Further, the first and second reference temperatures may be changed as appropriate, and the data of the base Q'1 degree may be stored in the read-only memory (ROM) or readable and rewritable memory (R
AM).

Effects of the Invention As described above, the present invention has the excellent effect that intravenous fluids, transfused blood, etc. can be heated to an optimal temperature and injected into a patient's body without denaturing them.
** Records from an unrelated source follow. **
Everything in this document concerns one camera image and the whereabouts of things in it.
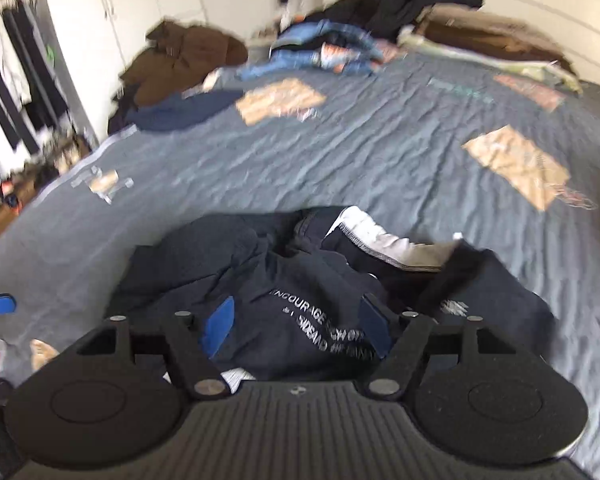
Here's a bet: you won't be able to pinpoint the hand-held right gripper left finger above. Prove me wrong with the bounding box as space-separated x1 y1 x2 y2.
77 296 236 402

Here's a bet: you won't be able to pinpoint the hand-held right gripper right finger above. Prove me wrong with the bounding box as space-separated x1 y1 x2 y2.
357 296 523 402

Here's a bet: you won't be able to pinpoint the black printed t-shirt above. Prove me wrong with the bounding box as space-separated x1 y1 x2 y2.
105 205 556 383

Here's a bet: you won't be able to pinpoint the clothes rack with hanging clothes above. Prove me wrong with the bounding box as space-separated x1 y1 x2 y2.
0 0 92 213

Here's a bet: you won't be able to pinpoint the blue patterned clothes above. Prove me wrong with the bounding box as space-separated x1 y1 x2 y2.
240 19 397 81

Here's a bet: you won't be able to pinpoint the stack of folded brown clothes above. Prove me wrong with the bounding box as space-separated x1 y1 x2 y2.
397 4 584 95

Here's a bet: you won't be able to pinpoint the white grey garment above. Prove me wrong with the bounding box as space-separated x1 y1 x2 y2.
325 206 463 273

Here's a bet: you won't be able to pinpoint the grey printed bedspread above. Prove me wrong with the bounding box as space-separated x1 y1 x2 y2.
0 35 600 480

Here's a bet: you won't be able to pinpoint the navy blue garment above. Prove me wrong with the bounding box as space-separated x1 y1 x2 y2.
125 89 246 133

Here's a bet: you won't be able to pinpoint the brown jacket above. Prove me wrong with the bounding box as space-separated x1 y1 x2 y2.
119 20 249 109

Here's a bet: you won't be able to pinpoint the white wardrobe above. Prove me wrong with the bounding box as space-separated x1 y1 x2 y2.
37 0 208 141

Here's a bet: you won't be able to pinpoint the black jacket pile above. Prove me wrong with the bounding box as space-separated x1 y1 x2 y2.
325 0 484 41
[Brief explanation of the drawing]

FIG. 1 is a perspective view of a warmer for intravenous fluids, blood transfusions, etc. embodying the present invention, FIG. 2 is a front view of the warmer, and FIG. 3 is a side sectional view of the warmer. FIG. 4 is a perspective view showing how the warmer is used, and FIG. 5 is an electric block circuit diagram of the warmer.

Claims (1)

[Scope of Claims] In order to meander and guide the intravenous fluid, transfusion blood, etc. flowing in the liquid feeding tube from above to below, a storage groove is provided in which the liquid feeding tube is made to move back and forth once and a half in the vertical direction. In a warmer for intravenous fluids, transfused blood, etc., which is provided with a heating means for heating the intravenous fluid, transfused blood, etc. that flows in the liquid feeding pipe in a meandering position to a predetermined temperature, the meandering of the storage groove a first temperature detector disposed at an upper position of the part and detecting the temperature of the intravenous fluid, transfusion blood, etc. heated by the heating means; disposed near the lower outlet of the storage groove; a second temperature detector that detects the temperature of the intravenous fluid, transfusion blood, etc. that is heated by the heating means and sent out; a first heating adjustment means for heating the heating means when the intravenous fluid, transfusion blood, etc. reaches a preset first reference temperature; and a first heating adjustment means for heating the heating means; A second heating adjustment means adjusts the heating of the heating means when the intravenous fluid, transfusion blood, etc. heated by the heating means flowing near the lower exit of the groove reaches a preset second reference temperature. A warmer for intravenous fluids, blood transfusions, etc., consisting of and.